Set down each line from the start of the material exactly, please, up to and including the one that contains "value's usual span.".
(Exercise data begins)
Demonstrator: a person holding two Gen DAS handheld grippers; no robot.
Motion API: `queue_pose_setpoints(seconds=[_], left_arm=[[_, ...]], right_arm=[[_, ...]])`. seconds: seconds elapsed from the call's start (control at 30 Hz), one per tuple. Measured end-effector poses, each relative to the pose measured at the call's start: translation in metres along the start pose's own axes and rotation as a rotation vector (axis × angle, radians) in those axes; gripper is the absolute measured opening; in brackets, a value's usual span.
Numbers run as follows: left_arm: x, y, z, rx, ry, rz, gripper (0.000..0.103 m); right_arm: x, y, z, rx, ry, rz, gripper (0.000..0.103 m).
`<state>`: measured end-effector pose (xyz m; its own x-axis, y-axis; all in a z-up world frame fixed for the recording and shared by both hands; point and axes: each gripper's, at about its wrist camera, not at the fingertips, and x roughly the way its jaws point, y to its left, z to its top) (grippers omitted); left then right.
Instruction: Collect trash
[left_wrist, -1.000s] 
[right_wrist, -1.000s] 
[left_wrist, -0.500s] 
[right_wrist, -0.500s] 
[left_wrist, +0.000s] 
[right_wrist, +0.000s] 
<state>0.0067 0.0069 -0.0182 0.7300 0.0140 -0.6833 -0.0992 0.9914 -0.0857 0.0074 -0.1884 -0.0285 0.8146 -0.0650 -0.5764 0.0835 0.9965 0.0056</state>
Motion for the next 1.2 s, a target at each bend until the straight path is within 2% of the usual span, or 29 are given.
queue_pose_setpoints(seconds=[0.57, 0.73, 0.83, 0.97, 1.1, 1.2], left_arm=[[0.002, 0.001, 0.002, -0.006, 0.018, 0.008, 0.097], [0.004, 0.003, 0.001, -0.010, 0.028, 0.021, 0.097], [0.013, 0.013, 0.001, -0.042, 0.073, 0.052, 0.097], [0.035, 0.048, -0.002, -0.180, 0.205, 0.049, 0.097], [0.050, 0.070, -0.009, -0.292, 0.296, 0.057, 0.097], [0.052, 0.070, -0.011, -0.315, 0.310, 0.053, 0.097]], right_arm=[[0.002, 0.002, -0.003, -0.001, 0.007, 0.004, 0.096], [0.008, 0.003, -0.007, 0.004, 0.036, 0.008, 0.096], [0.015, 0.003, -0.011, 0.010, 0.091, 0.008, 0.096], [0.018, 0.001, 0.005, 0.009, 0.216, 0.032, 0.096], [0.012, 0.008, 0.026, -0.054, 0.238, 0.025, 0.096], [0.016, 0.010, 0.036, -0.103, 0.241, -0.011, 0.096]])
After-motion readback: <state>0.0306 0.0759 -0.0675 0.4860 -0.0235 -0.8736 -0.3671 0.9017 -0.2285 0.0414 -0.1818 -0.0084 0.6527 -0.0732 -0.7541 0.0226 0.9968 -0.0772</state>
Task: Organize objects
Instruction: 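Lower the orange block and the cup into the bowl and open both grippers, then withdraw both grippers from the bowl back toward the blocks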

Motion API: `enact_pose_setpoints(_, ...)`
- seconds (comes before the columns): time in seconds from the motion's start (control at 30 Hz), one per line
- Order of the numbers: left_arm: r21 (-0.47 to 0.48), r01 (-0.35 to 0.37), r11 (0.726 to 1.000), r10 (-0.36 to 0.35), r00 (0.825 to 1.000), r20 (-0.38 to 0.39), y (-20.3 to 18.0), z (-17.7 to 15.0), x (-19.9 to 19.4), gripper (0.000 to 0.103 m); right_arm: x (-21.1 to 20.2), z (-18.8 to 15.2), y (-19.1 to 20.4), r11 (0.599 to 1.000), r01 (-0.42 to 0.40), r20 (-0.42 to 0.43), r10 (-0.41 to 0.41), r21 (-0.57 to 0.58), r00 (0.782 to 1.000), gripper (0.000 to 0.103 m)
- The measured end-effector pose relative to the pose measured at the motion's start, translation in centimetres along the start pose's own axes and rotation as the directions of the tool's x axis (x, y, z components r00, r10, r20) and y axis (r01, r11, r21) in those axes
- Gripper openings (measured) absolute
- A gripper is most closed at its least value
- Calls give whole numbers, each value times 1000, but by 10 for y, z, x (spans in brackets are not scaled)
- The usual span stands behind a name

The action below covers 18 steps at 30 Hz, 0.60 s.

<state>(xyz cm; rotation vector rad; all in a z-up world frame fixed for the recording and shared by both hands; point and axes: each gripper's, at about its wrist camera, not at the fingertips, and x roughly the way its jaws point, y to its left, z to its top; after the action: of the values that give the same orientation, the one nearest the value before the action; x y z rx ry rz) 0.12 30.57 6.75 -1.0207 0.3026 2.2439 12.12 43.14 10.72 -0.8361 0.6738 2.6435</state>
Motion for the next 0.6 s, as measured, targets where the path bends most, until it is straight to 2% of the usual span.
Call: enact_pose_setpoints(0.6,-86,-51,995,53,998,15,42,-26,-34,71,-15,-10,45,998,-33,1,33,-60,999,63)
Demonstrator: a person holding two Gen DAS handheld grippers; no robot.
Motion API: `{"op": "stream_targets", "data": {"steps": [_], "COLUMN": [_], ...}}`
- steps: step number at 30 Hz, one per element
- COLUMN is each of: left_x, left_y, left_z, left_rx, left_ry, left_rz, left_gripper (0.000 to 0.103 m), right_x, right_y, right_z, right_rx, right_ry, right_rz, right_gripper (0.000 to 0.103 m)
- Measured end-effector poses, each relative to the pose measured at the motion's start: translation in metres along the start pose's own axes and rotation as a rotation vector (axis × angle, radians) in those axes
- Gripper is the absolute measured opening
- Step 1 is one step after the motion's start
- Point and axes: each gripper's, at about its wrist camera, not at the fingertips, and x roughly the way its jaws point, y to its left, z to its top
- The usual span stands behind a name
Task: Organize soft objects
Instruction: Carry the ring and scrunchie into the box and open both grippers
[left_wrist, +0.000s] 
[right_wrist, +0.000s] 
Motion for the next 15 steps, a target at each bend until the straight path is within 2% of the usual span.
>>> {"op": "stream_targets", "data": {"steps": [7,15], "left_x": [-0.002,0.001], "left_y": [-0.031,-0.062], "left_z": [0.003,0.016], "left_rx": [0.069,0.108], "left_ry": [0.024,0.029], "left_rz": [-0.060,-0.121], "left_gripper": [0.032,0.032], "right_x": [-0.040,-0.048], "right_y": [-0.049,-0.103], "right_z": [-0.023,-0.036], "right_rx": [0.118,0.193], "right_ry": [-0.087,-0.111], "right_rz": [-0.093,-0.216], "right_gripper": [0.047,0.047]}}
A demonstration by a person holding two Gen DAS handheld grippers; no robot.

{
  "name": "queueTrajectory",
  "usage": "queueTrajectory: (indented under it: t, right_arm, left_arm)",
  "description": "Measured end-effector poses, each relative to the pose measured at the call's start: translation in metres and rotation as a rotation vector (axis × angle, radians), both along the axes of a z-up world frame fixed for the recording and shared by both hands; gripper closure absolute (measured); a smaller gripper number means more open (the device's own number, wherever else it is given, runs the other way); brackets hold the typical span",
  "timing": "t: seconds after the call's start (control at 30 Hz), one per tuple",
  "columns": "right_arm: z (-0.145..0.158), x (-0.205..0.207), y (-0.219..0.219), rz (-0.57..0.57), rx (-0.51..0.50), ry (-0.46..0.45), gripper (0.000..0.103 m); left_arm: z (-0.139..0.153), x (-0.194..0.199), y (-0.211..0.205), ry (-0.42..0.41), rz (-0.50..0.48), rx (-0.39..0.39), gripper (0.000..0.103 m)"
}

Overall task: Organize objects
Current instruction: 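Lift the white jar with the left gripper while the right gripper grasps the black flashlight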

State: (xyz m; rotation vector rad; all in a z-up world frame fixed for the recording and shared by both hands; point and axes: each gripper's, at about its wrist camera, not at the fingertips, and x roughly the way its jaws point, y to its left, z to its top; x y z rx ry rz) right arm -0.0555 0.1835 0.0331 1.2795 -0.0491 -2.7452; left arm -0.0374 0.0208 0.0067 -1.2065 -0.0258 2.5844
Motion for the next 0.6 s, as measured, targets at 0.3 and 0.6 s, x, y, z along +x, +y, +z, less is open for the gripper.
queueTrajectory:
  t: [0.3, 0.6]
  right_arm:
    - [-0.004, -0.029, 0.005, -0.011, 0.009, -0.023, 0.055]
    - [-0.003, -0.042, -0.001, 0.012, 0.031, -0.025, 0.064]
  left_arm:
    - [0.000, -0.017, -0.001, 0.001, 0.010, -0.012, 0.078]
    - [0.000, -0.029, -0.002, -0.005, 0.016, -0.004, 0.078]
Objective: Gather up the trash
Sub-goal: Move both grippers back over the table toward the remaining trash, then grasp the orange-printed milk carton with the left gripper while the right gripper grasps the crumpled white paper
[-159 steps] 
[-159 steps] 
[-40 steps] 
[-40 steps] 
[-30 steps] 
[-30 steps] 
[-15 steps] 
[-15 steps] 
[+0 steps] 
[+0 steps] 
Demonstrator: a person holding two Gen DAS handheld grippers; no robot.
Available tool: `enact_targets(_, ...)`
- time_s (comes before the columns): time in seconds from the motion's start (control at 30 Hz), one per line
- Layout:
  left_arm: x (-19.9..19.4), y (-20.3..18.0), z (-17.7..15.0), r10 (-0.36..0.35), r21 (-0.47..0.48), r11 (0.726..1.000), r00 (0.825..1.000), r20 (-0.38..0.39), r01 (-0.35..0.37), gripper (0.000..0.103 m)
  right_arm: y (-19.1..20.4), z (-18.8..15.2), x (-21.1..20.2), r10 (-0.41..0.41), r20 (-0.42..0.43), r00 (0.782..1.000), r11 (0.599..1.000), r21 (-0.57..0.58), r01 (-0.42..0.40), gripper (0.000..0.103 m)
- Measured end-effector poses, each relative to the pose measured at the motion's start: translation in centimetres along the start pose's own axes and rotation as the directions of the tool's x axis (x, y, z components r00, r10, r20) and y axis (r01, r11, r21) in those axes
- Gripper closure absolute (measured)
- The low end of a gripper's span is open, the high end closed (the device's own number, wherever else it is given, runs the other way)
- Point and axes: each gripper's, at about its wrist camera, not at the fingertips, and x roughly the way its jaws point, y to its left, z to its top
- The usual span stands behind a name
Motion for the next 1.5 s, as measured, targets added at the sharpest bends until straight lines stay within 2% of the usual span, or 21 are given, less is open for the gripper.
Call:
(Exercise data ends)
* Expected answer:
Demonstrator: a person holding two Gen DAS handheld grippers; no robot.
Motion API: `queue_pose_setpoints(seconds=[_], left_arm=[[_, ...]], right_arm=[[_, ...]])`. seconds: seconds elapsed from the call's start (control at 30 Hz), one per tuple. Measured end-effector poses, each relative to the pose measured at the call's start: translation in metres along the start pose's own axes and rotation as a rotation vector (axis × angle, radians) in those axes; gripper is the absolute measured opening; in brackets, a value's usual span.

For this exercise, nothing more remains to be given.